These days almost everyone has either flown a drone or listened to the nasty whining sound they produce. Although small drones (up to 20 kg) are about 40 decibels quieter than conventional civil aircraft, they produce a high-pitched noise – which people tend to find very annoying.
One NASA study found that drone sounds were more annoying than those made by road vehicles. And my own research has found that the noise of drones is less preferable than that of civil aircraft – even at the same volume.
Part of the problem is that drones often fly at relatively low altitudes overpopulated areas that are not normally exposed to aircraft noise. This is likely to lead to tensions within the exposed communities. Unquestionably, if the noise issues are not tackled appropriately, they could derail the wider adoption and commercialization of drones and put at risk the significant societal benefits that they could bring.
For example, small to medium size drones are already used for multiple applications such as medical deliveries and the search for missing persons. Another innovation in commercial aviation is the development of electrical vertical takeoff and landing (and possibly autonomous) vehicles to transport people in cities.
Several “urban air mobility” vehicles, or “flying taxis” are currently being developed by different aircraft manufacturers. Both drones and flying taxis will produce sounds significantly different from conventional civil aircraft and will share similar issues regarding noise annoyance.
In 2019, I started a line of research that aimed to answer two big questions: how will communities react to these new vehicles with unconventional noise signatures when they begin to operate at scale? And how can the design of these new vehicles be improved to protect the health and the quality of life of the people living in those communities?
To answer the first question, we investigated how a drone operation could influence the perception of a series of typical sound environments in cities.

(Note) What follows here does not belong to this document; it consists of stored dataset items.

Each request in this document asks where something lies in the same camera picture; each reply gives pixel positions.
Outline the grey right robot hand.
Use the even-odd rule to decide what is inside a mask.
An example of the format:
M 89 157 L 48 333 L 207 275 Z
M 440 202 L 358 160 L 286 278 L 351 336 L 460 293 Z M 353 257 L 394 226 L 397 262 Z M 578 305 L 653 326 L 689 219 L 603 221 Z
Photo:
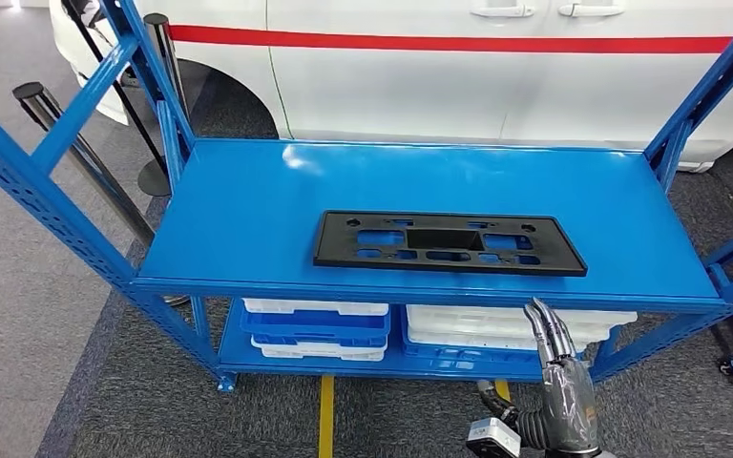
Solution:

As drones cannot be flown closer to people than 50 m, virtual reality techniques were used to produce highly realistic scenarios with a drone hovering in a selection of urban locations.
This laboratory study found that the noise generated by the hovering of a small quad-copter significantly affected the perception of the sound environment. For instance, an important increase in noise annoyance was reported with the drone hovering, particularly in locations with low volumes of road traffic. This suggested that the noise produce by road traffic could make drone noise less noticeable. So the operation of drones along busy roads might mitigate the increase of noise impact caused in the community.

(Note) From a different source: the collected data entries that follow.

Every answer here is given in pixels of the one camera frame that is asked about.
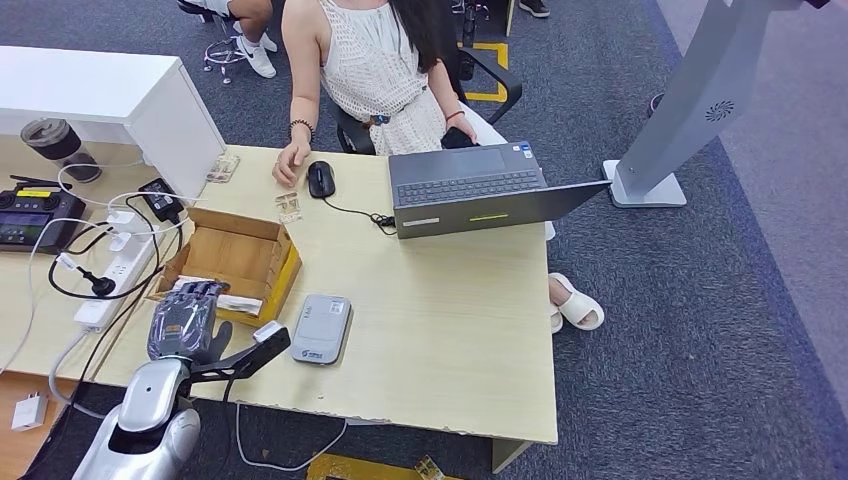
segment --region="cardboard box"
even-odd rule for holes
[[[229,213],[189,208],[194,233],[170,259],[150,298],[162,300],[180,275],[230,284],[230,295],[262,300],[259,315],[217,310],[218,318],[260,327],[275,320],[300,271],[286,227]]]

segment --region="woman's hair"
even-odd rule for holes
[[[439,59],[438,2],[445,0],[389,0],[406,30],[409,44],[418,50],[418,70],[430,71]]]

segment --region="robotic hand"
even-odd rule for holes
[[[147,341],[150,362],[133,374],[124,401],[113,408],[74,479],[175,478],[194,450],[200,416],[188,397],[191,385],[248,378],[289,347],[288,330],[263,327],[263,340],[221,360],[232,336],[223,322],[212,336],[218,296],[229,286],[194,282],[156,307]]]

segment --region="power adapter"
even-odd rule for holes
[[[15,415],[12,417],[12,430],[23,432],[44,424],[44,414],[47,412],[47,397],[38,392],[31,393],[26,400],[15,405]]]
[[[146,193],[174,194],[171,187],[169,187],[168,184],[165,183],[165,180],[162,180],[161,178],[157,178],[156,180],[143,185],[138,189],[138,191]],[[156,218],[158,218],[160,222],[169,220],[174,225],[180,223],[180,212],[185,210],[185,208],[182,203],[180,203],[179,199],[165,195],[143,195],[142,197],[144,198],[144,201],[147,202],[147,206],[150,207],[150,211],[156,215]]]

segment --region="woman's arm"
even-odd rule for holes
[[[303,120],[312,128],[318,123],[321,91],[321,48],[318,44],[320,5],[312,0],[288,0],[283,8],[283,43],[292,72],[290,121]],[[283,185],[292,187],[297,180],[294,169],[312,152],[311,132],[302,123],[291,128],[291,142],[280,152],[271,171]]]
[[[471,124],[468,123],[468,120],[465,119],[465,113],[462,110],[459,100],[456,98],[453,85],[450,83],[448,69],[445,68],[445,64],[441,60],[438,60],[436,66],[431,68],[427,74],[427,84],[430,86],[433,96],[436,97],[439,108],[442,109],[442,113],[445,116],[446,128],[458,128],[468,135],[471,143],[477,143],[477,133]]]
[[[448,69],[441,59],[436,62],[436,66],[430,69],[427,74],[427,83],[436,101],[439,102],[439,107],[442,113],[447,118],[448,116],[462,109],[459,106],[459,100],[456,98],[456,93],[453,91],[453,85],[450,83]]]

We are now testing a wide variety of drones, with different operating maneuvers. We seek to better understand and predict human responses to the drone sounds and to gather meaningful evidence to further develop the regulation of the sounds they produce.

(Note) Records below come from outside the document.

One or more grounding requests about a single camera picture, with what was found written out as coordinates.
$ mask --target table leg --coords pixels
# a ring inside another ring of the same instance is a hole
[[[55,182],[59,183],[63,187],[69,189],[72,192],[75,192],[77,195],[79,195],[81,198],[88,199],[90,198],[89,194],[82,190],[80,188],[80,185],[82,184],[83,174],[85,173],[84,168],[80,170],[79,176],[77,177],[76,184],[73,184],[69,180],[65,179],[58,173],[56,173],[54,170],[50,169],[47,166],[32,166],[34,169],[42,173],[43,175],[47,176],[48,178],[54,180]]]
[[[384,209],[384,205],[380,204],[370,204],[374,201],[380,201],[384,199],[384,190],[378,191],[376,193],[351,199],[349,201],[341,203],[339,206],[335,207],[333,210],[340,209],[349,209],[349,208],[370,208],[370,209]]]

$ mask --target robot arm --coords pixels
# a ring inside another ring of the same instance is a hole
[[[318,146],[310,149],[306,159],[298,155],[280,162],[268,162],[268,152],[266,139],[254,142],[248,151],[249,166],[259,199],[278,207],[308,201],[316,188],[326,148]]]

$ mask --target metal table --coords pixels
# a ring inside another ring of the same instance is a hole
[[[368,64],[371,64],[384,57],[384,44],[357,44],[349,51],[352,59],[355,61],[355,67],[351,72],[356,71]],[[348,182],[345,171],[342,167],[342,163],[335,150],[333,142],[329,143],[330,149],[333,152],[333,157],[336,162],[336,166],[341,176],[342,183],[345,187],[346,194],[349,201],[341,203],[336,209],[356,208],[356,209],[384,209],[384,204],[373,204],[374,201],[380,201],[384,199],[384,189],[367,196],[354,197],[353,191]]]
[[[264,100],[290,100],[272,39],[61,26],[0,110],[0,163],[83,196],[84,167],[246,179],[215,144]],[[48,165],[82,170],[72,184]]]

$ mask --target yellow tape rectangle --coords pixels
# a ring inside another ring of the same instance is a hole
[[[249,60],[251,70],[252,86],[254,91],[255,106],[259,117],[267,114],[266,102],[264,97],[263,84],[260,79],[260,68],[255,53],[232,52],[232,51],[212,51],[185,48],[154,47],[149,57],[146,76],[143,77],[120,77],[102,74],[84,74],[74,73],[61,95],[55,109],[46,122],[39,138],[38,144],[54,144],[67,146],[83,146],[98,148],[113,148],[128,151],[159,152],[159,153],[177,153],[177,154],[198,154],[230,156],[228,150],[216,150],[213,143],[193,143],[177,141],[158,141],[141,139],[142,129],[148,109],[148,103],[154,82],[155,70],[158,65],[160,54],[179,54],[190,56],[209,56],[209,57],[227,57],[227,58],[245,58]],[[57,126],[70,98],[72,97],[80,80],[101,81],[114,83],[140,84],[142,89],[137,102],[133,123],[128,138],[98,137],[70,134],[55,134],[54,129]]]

By integrating human responses into the design process, the most undesirable noises can be avoided in the earliest stages of vehicle development.
This can either be done directly with subjective testing (human participants assessing and providing feedback for a series of drone noise samples) or through the use of so-called psycho-acoustic metrics which are widely adopted in the automotive industry. These metrics allow an accurate representation of how different sound features (pitch, temporal variations, tones) are perceived. We want to use them to inform the design of drones. For instance, optimizing the position of rotors to make drones sound less annoying.
The combination of virtual reality techniques and psycho-acoustic methods to inform the design and operation of drones will avoid costly and inefficient ad-hoc corrections at later stages, going beyond the traditional approach for aircraft noise assessment. But more importantly, if drone manufacturers incorporate these strategies into their designs, they might just build machines that are not only efficient, but also just that bit less irritating.